TASK GOAL ::
Pick out the lines below that contain the string "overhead" and copy them all.
Content starts
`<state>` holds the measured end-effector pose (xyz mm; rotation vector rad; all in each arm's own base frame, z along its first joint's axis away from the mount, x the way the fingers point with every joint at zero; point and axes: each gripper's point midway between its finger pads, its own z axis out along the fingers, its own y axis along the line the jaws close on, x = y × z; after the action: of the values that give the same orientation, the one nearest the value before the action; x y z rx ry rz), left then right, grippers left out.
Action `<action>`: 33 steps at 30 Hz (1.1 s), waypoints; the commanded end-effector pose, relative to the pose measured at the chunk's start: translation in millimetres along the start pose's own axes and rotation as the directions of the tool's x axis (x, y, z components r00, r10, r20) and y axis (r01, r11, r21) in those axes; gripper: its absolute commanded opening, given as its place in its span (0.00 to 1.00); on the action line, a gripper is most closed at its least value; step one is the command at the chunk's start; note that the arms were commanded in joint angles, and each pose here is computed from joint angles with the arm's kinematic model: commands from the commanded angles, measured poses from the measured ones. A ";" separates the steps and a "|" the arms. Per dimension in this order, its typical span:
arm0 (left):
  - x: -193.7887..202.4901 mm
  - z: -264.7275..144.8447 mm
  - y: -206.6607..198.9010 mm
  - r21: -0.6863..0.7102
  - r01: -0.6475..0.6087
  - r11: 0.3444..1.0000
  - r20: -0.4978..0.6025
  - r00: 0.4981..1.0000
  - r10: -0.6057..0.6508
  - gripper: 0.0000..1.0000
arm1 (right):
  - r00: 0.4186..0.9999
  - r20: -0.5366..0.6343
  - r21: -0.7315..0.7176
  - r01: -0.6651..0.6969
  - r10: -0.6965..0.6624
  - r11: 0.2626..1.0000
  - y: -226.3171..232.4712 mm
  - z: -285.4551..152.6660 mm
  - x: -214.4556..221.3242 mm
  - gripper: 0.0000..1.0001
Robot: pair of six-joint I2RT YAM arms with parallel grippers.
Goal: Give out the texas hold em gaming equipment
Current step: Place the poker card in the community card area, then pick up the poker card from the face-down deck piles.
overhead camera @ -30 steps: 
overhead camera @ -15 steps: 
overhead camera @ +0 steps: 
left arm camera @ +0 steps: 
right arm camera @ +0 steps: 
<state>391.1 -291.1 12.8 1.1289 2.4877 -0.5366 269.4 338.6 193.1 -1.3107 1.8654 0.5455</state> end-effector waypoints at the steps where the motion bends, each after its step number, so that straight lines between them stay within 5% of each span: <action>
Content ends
ANSWER BOX ::
overhead camera @ -30 steps: 
overhead camera @ -15 steps: 
overhead camera @ +0 steps: 

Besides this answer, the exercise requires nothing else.